Look through the data below. Pick out the lines holding the string "that".

(Beginning of Records provided)

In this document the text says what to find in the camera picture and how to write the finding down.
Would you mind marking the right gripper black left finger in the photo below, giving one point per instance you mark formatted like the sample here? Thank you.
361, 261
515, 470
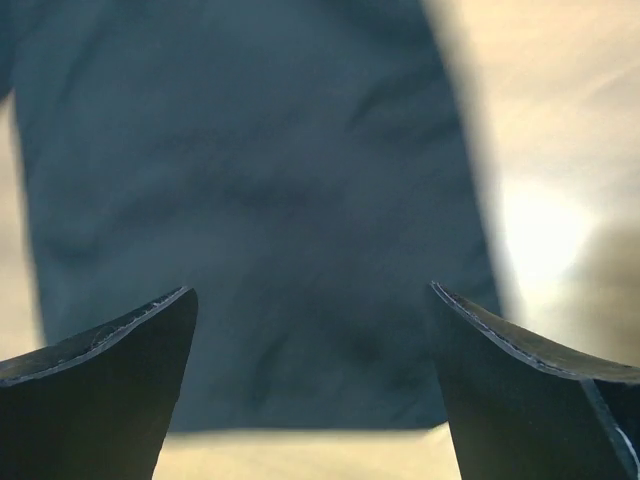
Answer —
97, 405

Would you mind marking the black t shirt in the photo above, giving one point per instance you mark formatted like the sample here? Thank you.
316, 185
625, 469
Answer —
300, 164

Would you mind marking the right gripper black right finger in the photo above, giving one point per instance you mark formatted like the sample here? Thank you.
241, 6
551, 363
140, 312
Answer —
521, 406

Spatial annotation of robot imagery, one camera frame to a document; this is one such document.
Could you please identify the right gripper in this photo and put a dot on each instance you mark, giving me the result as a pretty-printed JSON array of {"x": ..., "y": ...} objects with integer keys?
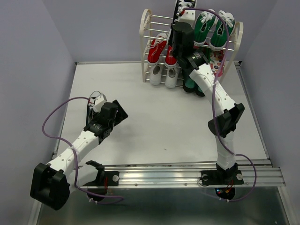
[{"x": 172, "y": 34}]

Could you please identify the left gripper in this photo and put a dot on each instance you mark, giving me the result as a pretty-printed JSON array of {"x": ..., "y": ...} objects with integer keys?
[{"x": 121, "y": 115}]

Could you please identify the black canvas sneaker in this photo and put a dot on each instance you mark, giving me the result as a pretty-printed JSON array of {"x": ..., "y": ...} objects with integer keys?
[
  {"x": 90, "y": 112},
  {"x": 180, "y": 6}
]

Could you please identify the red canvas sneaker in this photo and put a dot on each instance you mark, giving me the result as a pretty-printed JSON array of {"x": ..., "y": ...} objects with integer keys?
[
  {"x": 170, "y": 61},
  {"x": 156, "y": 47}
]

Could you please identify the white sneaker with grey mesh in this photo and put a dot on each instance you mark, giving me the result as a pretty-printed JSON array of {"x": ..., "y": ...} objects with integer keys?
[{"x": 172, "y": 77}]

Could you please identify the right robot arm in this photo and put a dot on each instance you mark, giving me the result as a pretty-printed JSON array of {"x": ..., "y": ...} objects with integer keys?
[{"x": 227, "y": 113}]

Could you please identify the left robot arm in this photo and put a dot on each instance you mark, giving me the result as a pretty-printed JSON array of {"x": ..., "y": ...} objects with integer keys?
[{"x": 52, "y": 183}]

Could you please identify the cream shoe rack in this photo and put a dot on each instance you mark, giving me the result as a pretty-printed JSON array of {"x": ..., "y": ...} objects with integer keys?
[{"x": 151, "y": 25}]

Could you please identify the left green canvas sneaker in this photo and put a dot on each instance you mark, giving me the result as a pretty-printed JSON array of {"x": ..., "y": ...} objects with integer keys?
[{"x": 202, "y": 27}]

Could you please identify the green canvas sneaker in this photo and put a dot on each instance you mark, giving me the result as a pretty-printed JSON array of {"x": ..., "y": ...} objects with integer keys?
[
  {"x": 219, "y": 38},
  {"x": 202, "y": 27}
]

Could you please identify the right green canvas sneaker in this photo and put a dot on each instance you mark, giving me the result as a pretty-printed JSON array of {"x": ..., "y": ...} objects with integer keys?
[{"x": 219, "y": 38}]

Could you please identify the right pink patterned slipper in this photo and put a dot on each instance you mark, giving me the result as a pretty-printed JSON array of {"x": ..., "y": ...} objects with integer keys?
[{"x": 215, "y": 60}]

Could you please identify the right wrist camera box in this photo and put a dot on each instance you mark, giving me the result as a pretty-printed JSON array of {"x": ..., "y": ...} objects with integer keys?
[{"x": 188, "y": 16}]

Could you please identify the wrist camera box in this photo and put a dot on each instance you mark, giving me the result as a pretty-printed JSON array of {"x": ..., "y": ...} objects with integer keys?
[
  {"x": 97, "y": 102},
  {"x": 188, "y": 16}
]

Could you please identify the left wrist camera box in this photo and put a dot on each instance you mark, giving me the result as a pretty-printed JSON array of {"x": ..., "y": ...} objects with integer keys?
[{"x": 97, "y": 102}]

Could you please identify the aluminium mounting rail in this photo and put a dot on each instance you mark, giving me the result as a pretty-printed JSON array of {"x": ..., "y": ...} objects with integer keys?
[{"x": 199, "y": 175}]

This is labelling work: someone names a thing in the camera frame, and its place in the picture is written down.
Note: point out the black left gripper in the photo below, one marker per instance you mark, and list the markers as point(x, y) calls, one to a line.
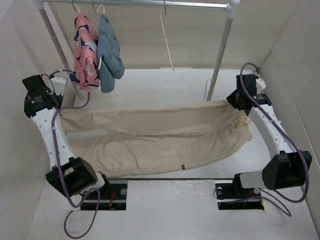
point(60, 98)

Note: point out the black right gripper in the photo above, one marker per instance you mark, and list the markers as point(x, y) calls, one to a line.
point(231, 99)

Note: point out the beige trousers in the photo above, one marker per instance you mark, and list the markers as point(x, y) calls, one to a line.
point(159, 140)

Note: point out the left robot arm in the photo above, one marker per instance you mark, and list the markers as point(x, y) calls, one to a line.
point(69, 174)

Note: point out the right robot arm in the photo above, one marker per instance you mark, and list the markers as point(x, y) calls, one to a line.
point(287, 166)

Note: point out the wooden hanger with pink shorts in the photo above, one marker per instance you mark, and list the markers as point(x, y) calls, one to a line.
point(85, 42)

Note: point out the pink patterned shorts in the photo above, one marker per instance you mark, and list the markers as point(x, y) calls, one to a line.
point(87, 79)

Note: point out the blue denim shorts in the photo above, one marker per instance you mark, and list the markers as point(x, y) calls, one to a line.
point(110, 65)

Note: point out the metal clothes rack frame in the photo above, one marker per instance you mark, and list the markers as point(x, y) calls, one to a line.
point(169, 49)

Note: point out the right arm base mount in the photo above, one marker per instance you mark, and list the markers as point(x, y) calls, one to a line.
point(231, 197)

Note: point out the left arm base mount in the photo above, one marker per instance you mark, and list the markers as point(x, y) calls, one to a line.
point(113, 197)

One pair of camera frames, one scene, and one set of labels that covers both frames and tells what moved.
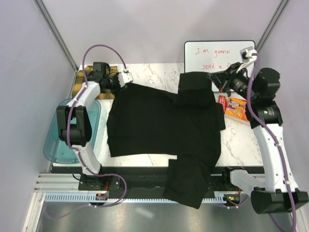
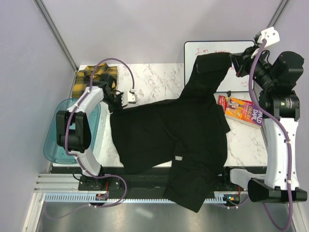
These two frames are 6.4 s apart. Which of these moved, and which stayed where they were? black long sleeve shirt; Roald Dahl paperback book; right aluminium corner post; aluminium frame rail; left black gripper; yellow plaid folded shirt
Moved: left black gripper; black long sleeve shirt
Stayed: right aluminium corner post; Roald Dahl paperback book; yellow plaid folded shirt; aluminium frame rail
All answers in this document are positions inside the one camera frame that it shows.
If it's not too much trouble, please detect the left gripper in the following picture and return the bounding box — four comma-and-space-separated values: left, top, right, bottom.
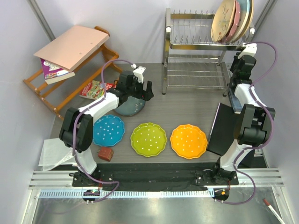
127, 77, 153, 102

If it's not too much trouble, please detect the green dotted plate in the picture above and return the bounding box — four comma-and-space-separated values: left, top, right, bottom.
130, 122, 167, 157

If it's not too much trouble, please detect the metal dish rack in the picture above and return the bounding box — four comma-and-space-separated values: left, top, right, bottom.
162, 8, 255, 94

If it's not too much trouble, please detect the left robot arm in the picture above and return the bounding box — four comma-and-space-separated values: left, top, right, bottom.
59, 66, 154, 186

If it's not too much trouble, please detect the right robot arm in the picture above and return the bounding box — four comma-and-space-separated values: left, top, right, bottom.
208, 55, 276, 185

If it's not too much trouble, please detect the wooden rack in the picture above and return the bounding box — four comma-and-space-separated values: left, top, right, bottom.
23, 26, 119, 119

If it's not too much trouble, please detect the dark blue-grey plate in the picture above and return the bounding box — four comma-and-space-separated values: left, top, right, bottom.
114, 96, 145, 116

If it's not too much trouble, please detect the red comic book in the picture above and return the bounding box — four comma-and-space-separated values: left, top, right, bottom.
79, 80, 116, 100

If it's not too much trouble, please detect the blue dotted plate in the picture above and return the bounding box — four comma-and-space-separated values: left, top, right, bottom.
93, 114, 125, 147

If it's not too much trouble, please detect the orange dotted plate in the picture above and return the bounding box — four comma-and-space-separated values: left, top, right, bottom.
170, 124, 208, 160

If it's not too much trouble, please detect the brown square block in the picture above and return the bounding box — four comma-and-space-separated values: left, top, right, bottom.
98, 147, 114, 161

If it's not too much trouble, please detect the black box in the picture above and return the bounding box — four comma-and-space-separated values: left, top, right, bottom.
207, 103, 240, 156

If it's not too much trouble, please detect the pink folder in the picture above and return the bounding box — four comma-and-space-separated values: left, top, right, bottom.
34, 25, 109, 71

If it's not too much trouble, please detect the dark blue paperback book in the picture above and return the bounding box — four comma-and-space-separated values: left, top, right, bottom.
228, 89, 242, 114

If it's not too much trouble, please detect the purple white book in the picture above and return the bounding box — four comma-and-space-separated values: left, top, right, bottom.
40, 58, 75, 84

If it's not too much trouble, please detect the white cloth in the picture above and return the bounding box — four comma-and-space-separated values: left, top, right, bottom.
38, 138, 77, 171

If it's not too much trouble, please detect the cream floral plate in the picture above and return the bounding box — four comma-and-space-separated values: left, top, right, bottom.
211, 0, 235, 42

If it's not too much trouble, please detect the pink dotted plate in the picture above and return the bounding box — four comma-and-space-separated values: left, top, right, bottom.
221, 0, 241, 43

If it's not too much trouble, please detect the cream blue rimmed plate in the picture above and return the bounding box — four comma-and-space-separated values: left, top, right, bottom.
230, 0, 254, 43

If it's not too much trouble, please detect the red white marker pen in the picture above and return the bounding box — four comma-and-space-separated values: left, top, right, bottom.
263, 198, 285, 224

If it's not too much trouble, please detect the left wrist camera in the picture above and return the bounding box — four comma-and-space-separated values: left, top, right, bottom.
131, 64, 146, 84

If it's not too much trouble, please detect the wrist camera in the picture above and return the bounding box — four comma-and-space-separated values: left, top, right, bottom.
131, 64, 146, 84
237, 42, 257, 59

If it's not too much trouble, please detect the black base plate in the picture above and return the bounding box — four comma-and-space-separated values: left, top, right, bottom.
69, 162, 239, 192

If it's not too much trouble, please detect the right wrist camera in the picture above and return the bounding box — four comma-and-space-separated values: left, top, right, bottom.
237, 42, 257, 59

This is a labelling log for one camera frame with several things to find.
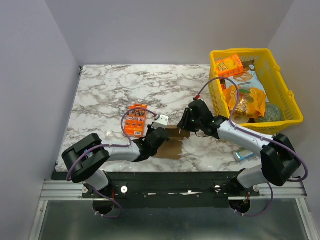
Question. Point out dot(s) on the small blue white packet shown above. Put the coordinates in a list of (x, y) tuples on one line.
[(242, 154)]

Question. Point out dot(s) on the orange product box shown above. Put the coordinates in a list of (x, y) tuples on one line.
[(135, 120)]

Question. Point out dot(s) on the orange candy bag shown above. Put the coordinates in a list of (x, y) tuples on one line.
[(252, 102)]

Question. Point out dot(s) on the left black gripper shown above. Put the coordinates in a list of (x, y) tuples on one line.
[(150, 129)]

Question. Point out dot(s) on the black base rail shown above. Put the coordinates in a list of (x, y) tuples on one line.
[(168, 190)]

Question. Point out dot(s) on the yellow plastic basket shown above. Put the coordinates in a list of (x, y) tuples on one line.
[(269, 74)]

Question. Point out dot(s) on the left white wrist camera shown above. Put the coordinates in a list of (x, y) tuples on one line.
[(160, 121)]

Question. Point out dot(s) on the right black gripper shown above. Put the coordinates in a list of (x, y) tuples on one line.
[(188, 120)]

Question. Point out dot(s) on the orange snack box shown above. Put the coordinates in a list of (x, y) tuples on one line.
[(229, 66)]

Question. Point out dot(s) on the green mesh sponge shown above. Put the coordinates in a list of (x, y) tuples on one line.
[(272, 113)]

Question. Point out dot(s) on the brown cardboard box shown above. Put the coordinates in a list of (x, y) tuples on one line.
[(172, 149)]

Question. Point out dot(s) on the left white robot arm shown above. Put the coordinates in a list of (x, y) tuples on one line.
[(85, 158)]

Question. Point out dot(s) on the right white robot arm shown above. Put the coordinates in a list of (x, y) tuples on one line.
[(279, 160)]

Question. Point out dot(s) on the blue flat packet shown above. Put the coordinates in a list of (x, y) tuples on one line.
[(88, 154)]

(End of Records provided)
(Beginning of Records provided)

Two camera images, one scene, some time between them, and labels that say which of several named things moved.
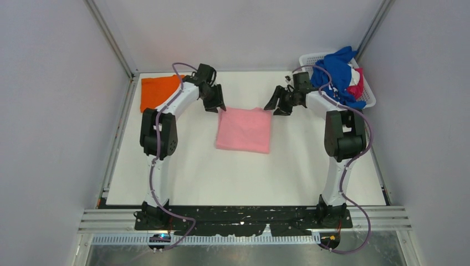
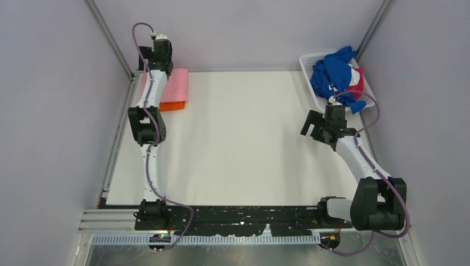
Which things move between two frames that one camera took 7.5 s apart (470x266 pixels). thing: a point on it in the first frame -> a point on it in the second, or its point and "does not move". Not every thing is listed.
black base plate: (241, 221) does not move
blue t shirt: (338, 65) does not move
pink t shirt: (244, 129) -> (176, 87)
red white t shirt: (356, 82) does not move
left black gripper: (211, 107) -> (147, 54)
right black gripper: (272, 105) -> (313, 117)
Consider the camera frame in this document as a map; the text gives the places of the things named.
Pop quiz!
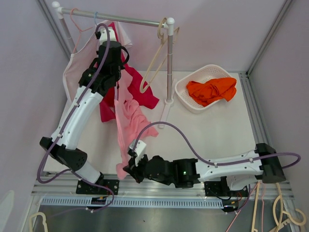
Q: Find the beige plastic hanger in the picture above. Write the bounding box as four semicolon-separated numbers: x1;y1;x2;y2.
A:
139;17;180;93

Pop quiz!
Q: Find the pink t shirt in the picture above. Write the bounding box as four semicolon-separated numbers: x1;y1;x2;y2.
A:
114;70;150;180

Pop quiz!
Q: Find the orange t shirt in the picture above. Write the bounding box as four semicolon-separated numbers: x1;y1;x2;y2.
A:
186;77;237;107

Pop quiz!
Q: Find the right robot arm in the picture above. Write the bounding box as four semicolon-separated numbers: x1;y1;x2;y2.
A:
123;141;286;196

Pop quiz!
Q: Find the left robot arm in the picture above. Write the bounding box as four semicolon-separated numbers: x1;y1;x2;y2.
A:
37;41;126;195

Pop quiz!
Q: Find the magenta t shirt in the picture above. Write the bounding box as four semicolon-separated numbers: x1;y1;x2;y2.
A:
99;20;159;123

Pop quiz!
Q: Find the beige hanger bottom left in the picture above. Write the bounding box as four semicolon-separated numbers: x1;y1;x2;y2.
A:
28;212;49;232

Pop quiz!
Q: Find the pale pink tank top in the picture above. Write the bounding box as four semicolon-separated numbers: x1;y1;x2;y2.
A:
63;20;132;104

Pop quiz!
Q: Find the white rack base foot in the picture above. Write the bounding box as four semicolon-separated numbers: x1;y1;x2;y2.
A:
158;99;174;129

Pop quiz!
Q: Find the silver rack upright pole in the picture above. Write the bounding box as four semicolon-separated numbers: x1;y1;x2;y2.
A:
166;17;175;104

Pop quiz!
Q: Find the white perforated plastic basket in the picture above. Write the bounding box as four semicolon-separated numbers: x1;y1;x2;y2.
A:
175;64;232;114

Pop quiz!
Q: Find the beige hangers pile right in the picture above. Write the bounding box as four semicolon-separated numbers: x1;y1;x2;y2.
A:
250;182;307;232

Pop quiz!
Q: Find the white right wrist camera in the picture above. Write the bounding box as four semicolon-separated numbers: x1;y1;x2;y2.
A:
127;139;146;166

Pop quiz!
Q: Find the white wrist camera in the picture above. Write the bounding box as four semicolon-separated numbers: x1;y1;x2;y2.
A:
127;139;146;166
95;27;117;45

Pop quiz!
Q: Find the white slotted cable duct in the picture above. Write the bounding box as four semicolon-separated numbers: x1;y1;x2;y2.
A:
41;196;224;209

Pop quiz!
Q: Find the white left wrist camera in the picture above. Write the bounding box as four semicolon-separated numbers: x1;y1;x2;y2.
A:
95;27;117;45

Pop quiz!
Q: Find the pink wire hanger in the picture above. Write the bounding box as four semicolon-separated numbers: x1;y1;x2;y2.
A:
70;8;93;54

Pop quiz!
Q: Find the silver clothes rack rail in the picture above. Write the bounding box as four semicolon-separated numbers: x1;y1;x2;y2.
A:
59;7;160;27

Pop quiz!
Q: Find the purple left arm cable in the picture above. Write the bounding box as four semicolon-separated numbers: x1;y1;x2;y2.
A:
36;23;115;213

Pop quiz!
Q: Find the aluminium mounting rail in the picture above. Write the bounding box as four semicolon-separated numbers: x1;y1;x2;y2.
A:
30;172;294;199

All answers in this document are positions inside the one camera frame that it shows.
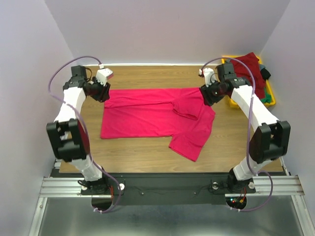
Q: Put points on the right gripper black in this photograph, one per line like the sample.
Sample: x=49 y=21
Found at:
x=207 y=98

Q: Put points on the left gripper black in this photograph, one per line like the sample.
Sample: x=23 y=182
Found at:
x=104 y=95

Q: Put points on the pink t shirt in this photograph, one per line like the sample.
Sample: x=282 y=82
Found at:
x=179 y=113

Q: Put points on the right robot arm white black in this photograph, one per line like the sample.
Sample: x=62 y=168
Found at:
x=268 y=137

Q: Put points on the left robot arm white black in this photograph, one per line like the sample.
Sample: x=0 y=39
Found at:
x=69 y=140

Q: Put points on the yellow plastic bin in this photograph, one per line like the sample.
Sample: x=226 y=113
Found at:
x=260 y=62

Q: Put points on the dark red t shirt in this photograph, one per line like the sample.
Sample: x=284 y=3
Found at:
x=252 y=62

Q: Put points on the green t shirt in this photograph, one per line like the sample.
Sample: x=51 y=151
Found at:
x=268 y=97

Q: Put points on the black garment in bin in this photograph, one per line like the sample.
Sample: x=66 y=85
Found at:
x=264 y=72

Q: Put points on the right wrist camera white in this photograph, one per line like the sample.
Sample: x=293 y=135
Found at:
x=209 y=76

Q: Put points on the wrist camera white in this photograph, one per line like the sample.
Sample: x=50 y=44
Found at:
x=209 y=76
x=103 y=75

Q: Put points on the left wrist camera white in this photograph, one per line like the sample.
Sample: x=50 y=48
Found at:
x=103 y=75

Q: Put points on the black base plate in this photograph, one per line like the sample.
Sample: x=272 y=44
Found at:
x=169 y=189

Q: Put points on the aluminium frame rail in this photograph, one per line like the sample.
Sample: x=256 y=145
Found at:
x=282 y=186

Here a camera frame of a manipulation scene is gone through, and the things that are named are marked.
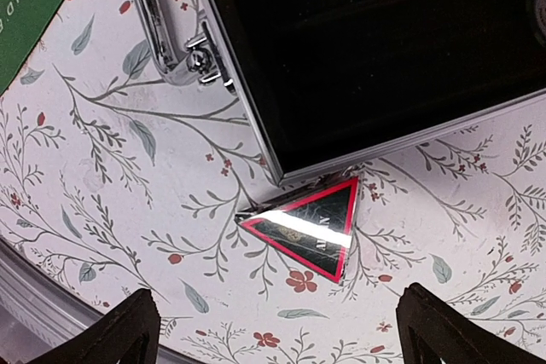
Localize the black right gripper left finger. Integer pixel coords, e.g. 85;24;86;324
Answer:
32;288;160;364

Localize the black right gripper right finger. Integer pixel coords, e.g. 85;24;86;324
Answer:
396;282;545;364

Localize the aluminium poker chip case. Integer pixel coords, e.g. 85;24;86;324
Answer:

(End of Records provided)

Answer to this problem:
One pair of camera frames, one scene, and one set of labels that covers both frames and tells what moved.
All answers in this document are positions inside the one camera frame that it shows.
Two camera images, one scene, some time between them, and labels that say which of several named things moved.
Which things move between two frames that one camera took 7.5 s apart (470x266 pixels). thing: a point on it in the first frame -> a point on it in the second, or its point and "does not move". Not every thing is listed.
All answers in this document are positions inside the one camera frame that it shows.
Here a camera frame of a manipulation scene is gone through, and the things that are named are marked.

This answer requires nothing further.